Целыми днями шел раздел. Пока все поделили, пока проверили, пока каждый отвел скотину в свое стойло, пока из всех закоулков выволокли разную утварь и рухлядь и отдельно осмотрели каждую вещь, — все извелись, сбились с ног. Ходили с почерневшими лицами, с осоловелыми от бессонницы глазами, шатаясь, как после болезни, и злые, как осы. А делить еще было много чего, и все время находился новый скарб: в какой угол ни заглянешь — накоплено, навалено за многие годы всяких вещей, нужных и вовсе не нужных, отживших свое, но требующих дележа. И опять начинались крики, грызня и ругань. Когда под конец пришли в сарай делить сено, то уж не могли смотреть друг на друга, не содрогаясь от злобы и ненависти. А делить сено — новая трудность.
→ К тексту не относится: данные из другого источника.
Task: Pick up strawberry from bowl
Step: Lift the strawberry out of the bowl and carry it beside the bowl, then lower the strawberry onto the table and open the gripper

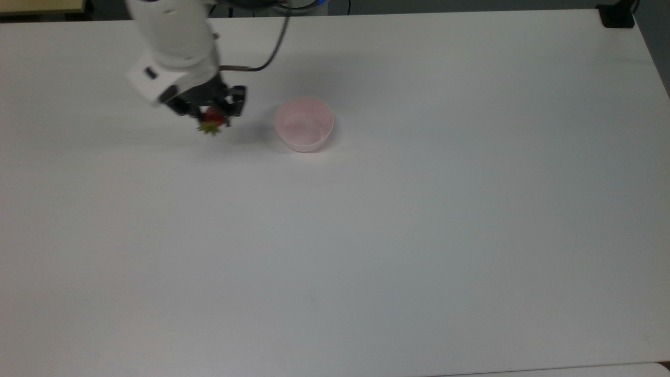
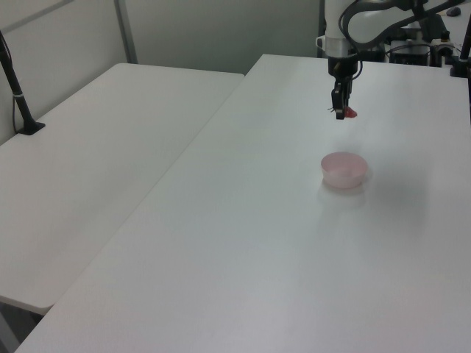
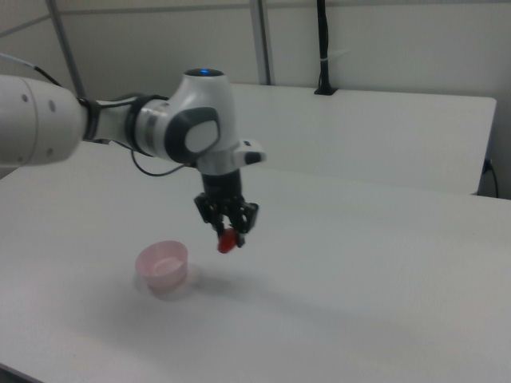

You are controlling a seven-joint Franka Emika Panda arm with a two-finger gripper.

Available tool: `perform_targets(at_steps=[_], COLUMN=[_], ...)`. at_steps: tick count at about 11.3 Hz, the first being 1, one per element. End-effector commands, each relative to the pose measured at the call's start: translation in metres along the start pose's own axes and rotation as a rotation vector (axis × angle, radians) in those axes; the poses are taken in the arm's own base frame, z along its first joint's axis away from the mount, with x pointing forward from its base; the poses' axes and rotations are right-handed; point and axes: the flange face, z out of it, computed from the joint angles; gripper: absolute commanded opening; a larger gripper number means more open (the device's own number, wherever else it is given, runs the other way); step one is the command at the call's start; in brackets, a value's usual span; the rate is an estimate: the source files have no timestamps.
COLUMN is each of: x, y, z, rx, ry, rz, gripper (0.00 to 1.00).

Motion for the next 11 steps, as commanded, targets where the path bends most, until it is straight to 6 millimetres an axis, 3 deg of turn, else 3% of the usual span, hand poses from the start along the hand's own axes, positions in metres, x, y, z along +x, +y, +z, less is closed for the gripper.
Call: perform_targets(at_steps=[1, 5, 6, 7, 9, 10, 11], x=[0.047, 0.078, 0.081, 0.082, 0.081, 0.080, 0.077], y=[0.044, 0.053, 0.053, 0.053, 0.054, 0.055, 0.054], z=[0.020, 0.076, 0.086, 0.086, 0.081, 0.069, 0.043], rx=[-0.002, -0.019, -0.031, -0.035, -0.035, -0.040, -0.043], ry=[0.034, 0.046, 0.050, 0.056, 0.062, 0.073, 0.105], rz=[0.010, 0.035, 0.049, 0.052, 0.059, 0.060, 0.064], gripper=[0.46, 0.47, 0.57, 0.82, 1.00, 1.00, 1.00])
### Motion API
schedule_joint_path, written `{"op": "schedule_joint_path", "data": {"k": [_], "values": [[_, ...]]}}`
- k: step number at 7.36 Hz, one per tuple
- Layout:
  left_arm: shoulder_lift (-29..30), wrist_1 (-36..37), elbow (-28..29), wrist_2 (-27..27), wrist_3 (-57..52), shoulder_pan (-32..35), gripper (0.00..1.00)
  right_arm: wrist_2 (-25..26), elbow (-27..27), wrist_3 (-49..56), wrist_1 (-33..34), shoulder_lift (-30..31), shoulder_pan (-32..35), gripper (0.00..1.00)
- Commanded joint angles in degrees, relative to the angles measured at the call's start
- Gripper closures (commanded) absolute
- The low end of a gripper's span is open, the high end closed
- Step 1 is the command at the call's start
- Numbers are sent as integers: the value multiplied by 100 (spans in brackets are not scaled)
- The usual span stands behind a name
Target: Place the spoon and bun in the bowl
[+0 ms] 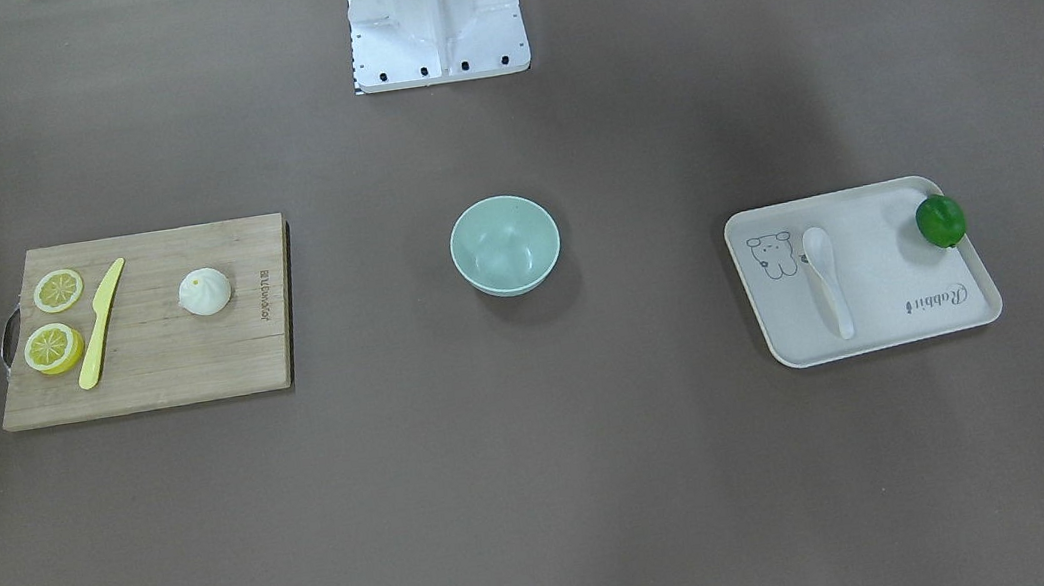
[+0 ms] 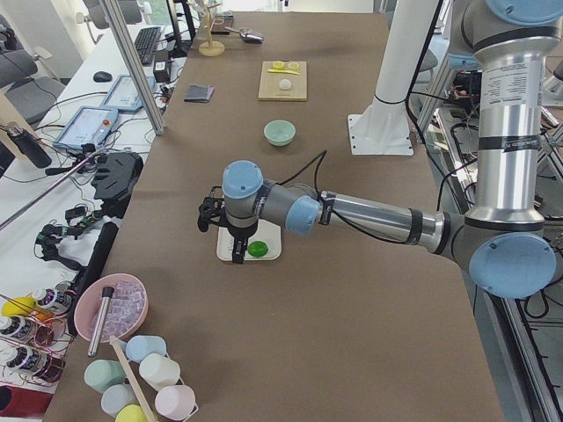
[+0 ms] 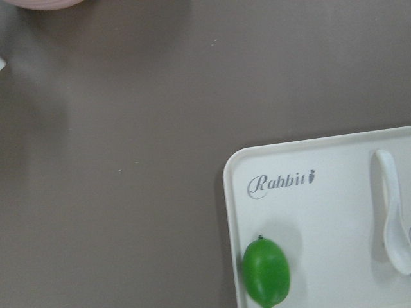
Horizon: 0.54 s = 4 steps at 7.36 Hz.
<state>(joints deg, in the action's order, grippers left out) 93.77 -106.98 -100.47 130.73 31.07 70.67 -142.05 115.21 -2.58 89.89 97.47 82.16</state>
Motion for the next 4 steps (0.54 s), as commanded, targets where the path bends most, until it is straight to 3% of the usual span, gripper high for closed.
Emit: {"op": "schedule_joint_path", "data": {"k": [1, 3, 4], "values": [[998, -113, 726, -835, 909, -1192, 5, 437, 151, -1475, -7, -445, -1003, 1], [1650, -174, 1518, -856, 927, -1389, 11, 862, 195, -2506, -7, -772, -1823, 2], [1758, -174, 1617, -856, 1049, -1511, 13, 976, 213, -2798, -7, -878, -2070, 3]]}}
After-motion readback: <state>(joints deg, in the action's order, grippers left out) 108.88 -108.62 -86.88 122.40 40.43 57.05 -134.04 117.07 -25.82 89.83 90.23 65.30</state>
Сначала стали делить охапками, но охапка охапке рознь: как ни старайся сравнять, как ни обивай граблями, глядь — одна вышла как будто подлиннее, другая покороче, но поплотнее, и вроде весит больше. Начнут ее обдергивать, а Дамуле шепелявит с обиженным лицом:
— Свою небось не общипывал, мою охапку щиплешь.
Положат ворошок назад, тогда уж Салямуте кричит:
— Конечно, все только Юозёкасу да Юозёкасу обжираться.
И опять крики, ругань, даже стены дрожат. Смеются, хохочут соседи, подшучивают подвыпившие свидетели.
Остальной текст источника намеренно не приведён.